Human induced pluripotent stem cell-derived MGE cell grafting after status epilepticus attenuates chronic epilepsy and comorbidities via synaptic integration

• Published in: Proceedings of the National Academy of Sciences - PNAS Vol. 116; no. 1; pp. 287 - 296
• Main Authors: Upadhya, Dinesh, Hattiangady, Bharathi, Castro, Olagide W., Shuai, Bing, Kodali, Maheedhar, Attaluri, Sahithi, Bates, Adrian, Dong, Yi, Zhang, Su-Chun, Prockop, Darwin J., Shetty, Ashok K.
• Format: Journal Article
• Language: English
• Published: United States National Academy of Sciences 02.01.2019
• Series: PNAS Plus
• Subjects: Affect; Animal models; Animals; Axon sprouting; Axons; Biological Sciences; Brain; Brain - embryology; CA1 Region, Hippocampal - physiology; Calcium; Cognition; Cognitive ability; Comorbidity; Dendrites; Dentate gyrus; Dentate Gyrus - physiology; EEG; Epilepsy; Epilepsy - surgery; Epilepsy, Temporal Lobe - surgery; Grafting; Grafts; Hippocampus; Hippocampus - surgery; Humans; Immunosuppressive agents; Induced Pluripotent Stem Cells - transplantation; Integration; Interneurons; Male; Memory; Mood; Neurogenesis; Neuropeptides; Neuroprotection; Patients; PNAS Plus; Precursors; Proteins; Rats; Rats, Inbred F344; Receptors; Seizing; Seizures; Seizures - surgery; Status Epilepticus - surgery; Stem cell transplantation; Stem cells; Synapses; Synapses - physiology; Synaptic transmission; Temporal lobe; EEG recordings; temporal lobe epilepsy; cognition and mood; GABA-ergic progenitors; medial ganglionic eminence
• ISSN: 0027-8424; 1091-6490
• DOI: 10.1073/pnas.1814185115

Medial ganglionic eminence (MGE)-like interneuron precursors derived from human induced pluripotent stem cells (hiPSCs) are ideal for developing patient-specific cell therapy in temporal lobe epilepsy (TLE).

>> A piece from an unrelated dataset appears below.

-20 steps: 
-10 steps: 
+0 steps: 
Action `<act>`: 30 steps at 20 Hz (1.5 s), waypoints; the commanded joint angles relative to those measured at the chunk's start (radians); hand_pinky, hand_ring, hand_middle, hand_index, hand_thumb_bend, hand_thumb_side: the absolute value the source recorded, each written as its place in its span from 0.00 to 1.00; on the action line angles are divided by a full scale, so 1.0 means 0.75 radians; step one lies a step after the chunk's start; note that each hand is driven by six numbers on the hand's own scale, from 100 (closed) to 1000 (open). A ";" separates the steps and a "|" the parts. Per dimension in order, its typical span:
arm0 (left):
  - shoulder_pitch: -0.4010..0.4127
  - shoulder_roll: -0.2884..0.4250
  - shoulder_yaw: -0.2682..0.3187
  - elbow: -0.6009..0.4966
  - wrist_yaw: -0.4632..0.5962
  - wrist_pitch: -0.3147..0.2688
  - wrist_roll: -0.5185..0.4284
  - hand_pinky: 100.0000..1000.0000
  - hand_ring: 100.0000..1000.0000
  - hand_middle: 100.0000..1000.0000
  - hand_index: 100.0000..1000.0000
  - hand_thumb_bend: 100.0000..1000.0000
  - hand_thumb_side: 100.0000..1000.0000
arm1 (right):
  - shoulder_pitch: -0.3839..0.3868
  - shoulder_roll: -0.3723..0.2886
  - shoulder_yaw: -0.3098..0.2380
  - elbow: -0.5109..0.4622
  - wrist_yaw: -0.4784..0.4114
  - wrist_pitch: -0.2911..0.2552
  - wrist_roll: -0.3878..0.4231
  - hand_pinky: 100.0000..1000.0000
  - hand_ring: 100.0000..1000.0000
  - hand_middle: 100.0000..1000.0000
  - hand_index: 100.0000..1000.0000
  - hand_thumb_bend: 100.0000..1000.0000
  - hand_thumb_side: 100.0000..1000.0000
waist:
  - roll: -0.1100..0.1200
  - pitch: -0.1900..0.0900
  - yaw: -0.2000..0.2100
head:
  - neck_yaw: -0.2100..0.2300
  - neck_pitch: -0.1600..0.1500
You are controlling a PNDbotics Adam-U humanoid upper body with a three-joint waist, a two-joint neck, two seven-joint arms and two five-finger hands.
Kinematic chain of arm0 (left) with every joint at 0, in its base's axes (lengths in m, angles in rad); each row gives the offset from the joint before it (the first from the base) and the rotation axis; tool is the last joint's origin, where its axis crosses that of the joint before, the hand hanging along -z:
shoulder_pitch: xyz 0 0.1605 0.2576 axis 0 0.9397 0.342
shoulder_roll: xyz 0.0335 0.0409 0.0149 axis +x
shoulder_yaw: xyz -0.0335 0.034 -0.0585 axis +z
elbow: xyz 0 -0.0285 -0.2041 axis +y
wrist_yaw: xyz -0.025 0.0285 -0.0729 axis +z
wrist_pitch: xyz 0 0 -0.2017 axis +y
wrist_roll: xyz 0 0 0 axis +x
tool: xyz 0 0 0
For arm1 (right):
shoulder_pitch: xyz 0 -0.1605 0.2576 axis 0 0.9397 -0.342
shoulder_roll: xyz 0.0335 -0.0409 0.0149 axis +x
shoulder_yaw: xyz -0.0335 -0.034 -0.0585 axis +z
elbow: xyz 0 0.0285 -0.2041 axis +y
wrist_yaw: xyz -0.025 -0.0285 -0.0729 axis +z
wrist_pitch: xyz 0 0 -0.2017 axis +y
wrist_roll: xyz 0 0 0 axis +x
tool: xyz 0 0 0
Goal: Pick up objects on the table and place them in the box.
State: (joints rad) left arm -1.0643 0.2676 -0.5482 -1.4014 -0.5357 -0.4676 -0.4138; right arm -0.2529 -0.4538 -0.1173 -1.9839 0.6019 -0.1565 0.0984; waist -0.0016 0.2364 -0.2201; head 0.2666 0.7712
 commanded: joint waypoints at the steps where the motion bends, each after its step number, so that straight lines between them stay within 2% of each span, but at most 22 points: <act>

However, their efficacy for alleviating spontaneous recurrent seizures (SRS) or cognitive, memory, and mood impairments has never been tested in models of TLE. Through comprehensive video- electroencephalographic recordings and a battery of behavioral tests in a rat model, we demonstrate that grafting of hiPSC-derived MGE-like interneuron precursors into the hippocampus after status epilepticus (SE) greatly restrained SRS and alleviated cognitive, memory, and mood dysfunction in the chronic phase of TLE. Graft-derived cells survived well, extensively migrated into different subfields of the hippocampus, and differentiated into distinct subclasses of inhibitory interneurons expressing various calcium-binding proteins and neuropeptides. Moreover, grafting of hiPSC-MGE cells after SE mediated several neuroprotective and antiepileptogenic effects in the host hippocampus, as evidenced by reductions in host interneuron loss, abnormal neurogenesis, and aberrant mossy fiber sprouting in the dentate gyrus (DG). Furthermore, axons from graft-derived interneurons made synapses on the dendrites of host excitatory neurons in the DG and the CA1 subfield of the hippocampus, implying an excellent graft–host synaptic integration. Remarkably, seizure-suppressing effects of grafts were significantly reduced when the activity of graft-derived interneurons was silenced by a designer drug while using donor hiPSC-MGE cells expressing designer receptors exclusively activated by designer drugs (DREADDs). These results implied the direct involvement of graft-derived interneurons in seizure control likely through enhanced inhibitory synaptic transmission. Collectively, the results support a patient-specific MGE cell grafting approach for treating TLE.